● RECORDS SHOWN
■ ■ ■ ■
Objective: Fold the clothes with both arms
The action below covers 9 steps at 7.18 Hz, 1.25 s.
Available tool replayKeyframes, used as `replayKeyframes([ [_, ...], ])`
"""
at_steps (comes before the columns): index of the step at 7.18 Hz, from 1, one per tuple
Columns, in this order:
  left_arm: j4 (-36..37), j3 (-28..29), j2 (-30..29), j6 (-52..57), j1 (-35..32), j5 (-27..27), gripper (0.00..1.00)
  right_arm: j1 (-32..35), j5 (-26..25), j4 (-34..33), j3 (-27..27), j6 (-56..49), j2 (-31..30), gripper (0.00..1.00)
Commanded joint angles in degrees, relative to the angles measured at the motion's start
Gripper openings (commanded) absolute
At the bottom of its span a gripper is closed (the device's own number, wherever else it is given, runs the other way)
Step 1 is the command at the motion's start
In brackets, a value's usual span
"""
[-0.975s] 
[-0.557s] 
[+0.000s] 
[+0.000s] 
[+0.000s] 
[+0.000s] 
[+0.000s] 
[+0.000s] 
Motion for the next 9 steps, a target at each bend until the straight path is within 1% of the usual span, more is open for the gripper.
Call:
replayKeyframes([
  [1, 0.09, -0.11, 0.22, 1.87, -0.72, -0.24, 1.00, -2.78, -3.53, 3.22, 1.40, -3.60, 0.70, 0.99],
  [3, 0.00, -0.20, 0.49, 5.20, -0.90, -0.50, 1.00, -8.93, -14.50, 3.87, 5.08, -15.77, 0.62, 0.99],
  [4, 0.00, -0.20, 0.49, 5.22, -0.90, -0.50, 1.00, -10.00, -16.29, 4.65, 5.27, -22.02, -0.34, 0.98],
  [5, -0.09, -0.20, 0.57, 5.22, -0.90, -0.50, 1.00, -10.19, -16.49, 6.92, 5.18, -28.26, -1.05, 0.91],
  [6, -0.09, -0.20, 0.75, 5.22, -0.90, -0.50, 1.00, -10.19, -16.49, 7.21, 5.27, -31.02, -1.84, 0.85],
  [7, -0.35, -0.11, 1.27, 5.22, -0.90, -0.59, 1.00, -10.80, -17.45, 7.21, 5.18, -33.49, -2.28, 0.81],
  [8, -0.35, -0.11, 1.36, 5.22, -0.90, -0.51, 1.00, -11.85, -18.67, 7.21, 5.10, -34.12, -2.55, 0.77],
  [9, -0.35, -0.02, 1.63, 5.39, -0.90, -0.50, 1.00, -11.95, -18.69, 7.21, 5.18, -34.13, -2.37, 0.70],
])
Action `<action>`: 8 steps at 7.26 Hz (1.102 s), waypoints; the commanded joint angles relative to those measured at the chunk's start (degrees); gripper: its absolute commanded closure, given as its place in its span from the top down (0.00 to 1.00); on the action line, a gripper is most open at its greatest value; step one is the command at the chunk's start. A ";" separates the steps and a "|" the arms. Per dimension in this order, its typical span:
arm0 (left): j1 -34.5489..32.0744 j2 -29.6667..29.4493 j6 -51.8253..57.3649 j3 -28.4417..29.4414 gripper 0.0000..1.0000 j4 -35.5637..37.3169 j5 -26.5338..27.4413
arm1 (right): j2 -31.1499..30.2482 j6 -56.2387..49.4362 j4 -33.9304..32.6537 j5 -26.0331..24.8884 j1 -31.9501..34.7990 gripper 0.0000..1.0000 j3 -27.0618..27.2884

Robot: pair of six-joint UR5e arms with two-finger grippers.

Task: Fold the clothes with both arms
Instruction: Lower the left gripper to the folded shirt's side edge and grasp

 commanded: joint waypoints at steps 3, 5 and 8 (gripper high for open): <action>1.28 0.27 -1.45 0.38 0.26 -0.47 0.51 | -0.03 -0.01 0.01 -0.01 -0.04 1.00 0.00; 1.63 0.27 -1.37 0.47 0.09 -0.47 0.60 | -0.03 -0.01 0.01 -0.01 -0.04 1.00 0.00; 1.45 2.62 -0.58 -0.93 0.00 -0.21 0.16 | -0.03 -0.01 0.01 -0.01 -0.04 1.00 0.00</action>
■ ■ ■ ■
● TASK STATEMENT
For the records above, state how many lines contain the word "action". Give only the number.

● SOLUTION BELOW
3